◆ PROBLEM DETAILS ◆
Because the material must be preserved as it stands, copy every line exactly.

*** SOURCE MATERIAL ***

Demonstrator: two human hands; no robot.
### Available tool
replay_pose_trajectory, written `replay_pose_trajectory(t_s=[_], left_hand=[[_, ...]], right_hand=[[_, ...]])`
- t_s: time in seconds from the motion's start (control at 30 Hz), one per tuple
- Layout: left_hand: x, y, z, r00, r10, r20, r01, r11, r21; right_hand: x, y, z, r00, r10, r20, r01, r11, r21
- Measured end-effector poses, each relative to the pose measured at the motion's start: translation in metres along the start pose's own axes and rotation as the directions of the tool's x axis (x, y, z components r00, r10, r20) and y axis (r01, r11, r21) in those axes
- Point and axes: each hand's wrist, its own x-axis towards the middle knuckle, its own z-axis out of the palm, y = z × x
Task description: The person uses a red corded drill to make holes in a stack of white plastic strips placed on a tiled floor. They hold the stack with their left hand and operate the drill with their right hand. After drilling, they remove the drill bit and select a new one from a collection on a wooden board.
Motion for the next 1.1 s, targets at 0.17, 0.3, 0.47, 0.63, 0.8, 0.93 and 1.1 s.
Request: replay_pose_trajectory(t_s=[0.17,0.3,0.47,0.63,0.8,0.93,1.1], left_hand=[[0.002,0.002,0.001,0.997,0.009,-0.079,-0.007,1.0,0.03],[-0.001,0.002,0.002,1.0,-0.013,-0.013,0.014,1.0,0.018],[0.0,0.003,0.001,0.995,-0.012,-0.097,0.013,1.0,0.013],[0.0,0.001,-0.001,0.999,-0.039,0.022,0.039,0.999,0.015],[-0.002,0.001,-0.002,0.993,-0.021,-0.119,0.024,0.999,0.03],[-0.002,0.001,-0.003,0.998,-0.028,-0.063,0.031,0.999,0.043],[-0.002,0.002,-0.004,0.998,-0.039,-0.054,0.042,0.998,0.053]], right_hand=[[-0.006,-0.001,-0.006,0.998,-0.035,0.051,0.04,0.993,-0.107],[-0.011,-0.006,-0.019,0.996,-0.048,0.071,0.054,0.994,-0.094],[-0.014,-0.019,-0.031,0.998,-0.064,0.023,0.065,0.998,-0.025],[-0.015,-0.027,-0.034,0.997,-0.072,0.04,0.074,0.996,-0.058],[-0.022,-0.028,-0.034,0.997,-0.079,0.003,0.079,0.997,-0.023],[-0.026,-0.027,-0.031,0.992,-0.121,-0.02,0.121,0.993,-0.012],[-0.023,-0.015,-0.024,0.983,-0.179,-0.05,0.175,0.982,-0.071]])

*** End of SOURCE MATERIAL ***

◆ RESPONSE FOR THIS EXERCISE ◆
Demonstrator: two human hands; no robot.
### Available tool
replay_pose_trajectory, written `replay_pose_trajectory(t_s=[_], left_hand=[[_, ...]], right_hand=[[_, ...]])`
- t_s: time in seconds from the motion's start (control at 30 Hz), one per tuple
- Layout: left_hand: x, y, z, r00, r10, r20, r01, r11, r21; right_hand: x, y, z, r00, r10, r20, r01, r11, r21
- Measured end-effector poses, each relative to the pose measured at the motion's start: translation in metres along the start pose's own axes and rotation as the directions of the tool's x axis (x, y, z components r00, r10, r20) and y axis (r01, r11, r21) in those axes
- Point and axes: each hand's wrist, its own x-axis towards the middle knuckle, its own z-axis out of the palm, y = z × x
Task description: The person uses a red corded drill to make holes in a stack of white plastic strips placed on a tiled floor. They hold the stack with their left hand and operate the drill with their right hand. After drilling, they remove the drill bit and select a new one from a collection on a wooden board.
Motion for the next 1.1 s, targets at 0.17, 0.3, 0.47, 0.63, 0.8, 0.93 and 1.1 s.
Request: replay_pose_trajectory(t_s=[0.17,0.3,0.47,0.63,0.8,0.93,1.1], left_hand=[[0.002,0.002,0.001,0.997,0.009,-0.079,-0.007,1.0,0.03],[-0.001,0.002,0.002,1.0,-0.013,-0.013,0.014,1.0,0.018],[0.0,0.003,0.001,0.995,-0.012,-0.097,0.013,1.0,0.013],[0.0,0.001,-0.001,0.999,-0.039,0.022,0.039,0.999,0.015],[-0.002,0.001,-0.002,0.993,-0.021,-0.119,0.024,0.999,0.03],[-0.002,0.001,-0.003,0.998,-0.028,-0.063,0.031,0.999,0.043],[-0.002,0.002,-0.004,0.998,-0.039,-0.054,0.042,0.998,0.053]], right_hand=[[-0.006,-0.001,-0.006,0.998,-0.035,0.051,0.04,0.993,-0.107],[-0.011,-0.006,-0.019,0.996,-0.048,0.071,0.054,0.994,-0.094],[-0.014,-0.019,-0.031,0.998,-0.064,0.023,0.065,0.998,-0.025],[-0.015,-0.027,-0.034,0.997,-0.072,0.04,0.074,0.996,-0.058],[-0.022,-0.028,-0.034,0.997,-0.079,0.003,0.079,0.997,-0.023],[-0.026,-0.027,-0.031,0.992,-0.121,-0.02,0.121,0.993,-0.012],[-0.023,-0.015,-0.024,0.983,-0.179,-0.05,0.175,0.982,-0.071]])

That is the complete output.